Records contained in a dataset
◆ ◆ ◆ ◆ ◆ ◆ ◆
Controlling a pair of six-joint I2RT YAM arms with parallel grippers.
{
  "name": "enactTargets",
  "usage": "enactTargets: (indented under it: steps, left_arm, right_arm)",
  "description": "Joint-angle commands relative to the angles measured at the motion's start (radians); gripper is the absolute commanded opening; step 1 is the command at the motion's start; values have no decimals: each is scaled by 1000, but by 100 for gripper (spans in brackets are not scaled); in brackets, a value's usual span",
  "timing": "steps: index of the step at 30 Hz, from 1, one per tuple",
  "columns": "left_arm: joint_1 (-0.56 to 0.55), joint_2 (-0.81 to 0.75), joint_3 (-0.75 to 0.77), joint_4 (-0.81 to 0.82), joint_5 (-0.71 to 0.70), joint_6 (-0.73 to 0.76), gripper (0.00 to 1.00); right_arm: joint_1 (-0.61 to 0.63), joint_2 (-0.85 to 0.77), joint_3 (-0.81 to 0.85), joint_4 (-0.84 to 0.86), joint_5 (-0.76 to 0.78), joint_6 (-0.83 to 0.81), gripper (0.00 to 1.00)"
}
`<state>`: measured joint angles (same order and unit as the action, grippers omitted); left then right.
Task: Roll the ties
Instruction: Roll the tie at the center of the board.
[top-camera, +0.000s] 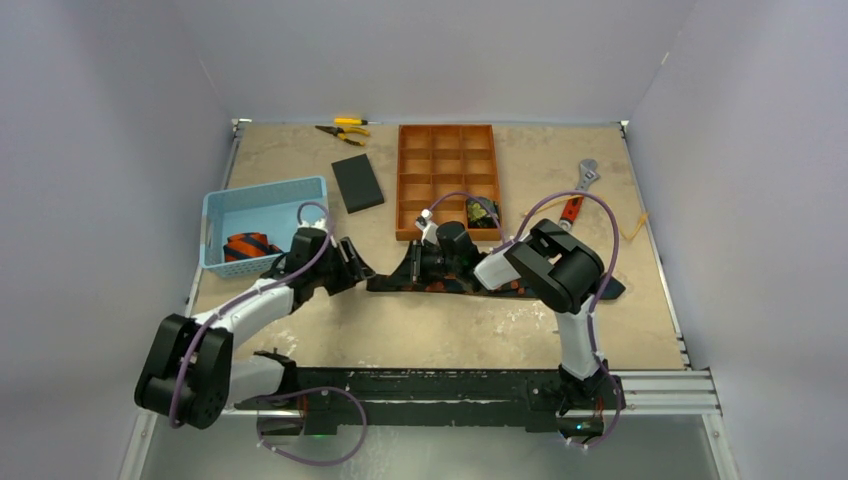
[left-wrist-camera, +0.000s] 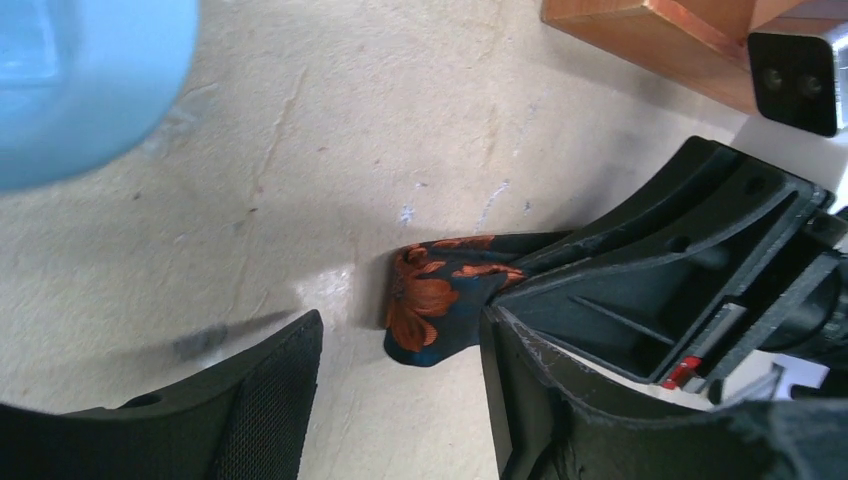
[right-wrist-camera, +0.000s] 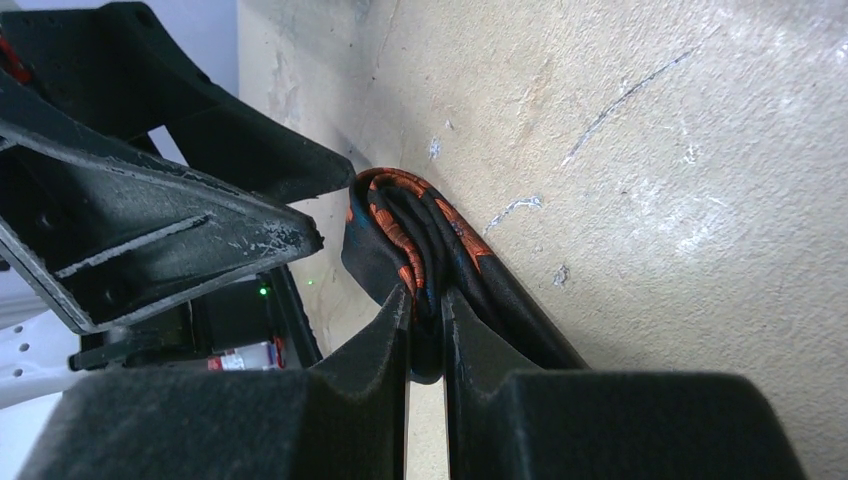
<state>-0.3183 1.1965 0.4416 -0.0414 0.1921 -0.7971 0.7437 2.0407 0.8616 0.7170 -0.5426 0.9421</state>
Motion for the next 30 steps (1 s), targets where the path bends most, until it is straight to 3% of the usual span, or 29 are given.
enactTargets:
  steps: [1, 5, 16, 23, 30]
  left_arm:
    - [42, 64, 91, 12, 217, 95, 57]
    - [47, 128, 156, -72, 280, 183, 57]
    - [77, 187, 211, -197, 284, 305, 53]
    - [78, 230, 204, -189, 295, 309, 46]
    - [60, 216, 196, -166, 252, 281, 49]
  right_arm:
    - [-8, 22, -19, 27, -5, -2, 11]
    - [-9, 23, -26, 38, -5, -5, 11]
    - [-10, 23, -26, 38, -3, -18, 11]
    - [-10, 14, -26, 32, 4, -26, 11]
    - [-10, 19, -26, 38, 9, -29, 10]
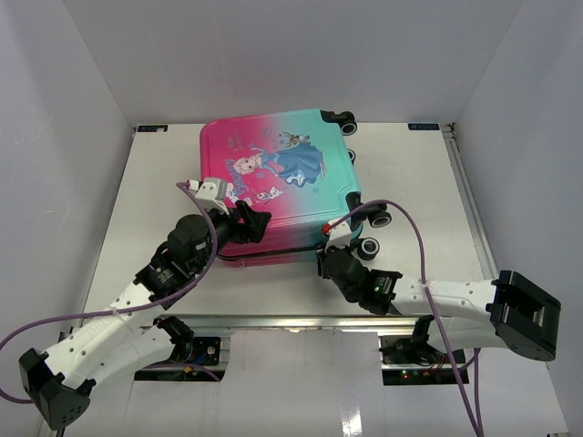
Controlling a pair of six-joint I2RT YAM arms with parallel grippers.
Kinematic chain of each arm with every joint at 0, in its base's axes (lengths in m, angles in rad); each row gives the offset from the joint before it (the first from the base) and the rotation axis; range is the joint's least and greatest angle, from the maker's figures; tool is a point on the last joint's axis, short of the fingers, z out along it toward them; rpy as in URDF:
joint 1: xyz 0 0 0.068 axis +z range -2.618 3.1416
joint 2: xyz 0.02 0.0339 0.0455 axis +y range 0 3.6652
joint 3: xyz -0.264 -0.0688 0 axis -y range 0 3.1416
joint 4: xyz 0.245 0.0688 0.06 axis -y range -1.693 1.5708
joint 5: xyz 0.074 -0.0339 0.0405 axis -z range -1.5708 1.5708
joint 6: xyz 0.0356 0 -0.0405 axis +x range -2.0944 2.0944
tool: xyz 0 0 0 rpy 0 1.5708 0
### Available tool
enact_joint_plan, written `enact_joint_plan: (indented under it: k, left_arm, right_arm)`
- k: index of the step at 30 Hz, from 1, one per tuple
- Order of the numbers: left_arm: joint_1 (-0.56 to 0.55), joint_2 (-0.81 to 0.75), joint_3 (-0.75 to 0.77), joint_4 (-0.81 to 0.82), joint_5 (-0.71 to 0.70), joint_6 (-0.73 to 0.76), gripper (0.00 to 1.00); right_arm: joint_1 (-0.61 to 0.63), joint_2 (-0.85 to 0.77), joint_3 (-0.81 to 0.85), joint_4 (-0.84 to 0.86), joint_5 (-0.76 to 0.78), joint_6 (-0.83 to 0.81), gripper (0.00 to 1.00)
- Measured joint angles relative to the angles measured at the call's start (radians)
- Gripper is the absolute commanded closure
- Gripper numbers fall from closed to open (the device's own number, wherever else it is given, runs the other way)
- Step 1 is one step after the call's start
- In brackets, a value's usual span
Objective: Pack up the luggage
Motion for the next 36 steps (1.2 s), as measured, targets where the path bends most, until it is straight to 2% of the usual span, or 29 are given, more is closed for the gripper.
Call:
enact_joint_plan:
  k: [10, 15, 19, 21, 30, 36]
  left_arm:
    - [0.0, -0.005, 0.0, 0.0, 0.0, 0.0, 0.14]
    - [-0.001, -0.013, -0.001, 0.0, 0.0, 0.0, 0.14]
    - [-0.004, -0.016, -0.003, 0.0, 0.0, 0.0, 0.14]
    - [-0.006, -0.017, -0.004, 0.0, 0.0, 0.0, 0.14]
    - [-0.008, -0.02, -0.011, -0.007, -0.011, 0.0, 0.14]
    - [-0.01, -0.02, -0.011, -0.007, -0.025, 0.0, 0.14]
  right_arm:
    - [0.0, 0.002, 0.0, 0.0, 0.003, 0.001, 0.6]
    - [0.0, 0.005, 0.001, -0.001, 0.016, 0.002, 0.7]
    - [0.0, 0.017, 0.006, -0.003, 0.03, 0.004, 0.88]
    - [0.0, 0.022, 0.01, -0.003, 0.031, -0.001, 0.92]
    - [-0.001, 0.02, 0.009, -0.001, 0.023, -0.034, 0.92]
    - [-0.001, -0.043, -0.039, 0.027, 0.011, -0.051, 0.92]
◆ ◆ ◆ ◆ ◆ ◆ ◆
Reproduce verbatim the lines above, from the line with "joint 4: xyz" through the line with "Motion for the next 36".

joint 4: xyz 0.245 0.0688 0.06 axis -y range -1.693 1.5708
joint 5: xyz 0.074 -0.0339 0.0405 axis -z range -1.5708 1.5708
joint 6: xyz 0.0356 0 -0.0405 axis +x range -2.0944 2.0944
tool: xyz 0 0 0 rpy 0 1.5708 0
### Available tool
enact_joint_plan, written `enact_joint_plan: (indented under it: k, left_arm, right_arm)`
- k: index of the step at 30 Hz, from 1, one per tuple
- Order of the numbers: left_arm: joint_1 (-0.56 to 0.55), joint_2 (-0.81 to 0.75), joint_3 (-0.75 to 0.77), joint_4 (-0.81 to 0.82), joint_5 (-0.71 to 0.70), joint_6 (-0.73 to 0.76), gripper (0.00 to 1.00); right_arm: joint_1 (-0.61 to 0.63), joint_2 (-0.85 to 0.77), joint_3 (-0.81 to 0.85), joint_4 (-0.84 to 0.86), joint_5 (-0.76 to 0.78), joint_6 (-0.83 to 0.81), gripper (0.00 to 1.00)
- Measured joint angles relative to the angles measured at the call's start (radians)
- Gripper is the absolute commanded closure
- Gripper numbers fall from closed to open (the device's own number, wherever else it is given, runs the other way)
- Step 1 is one step after the call's start
- In brackets, a value's usual span
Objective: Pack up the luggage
Motion for the next 36 steps (1.2 s), as measured, targets where the path bends most, until it is straight to 2% of the usual span, or 29 are given, more is closed for the gripper.

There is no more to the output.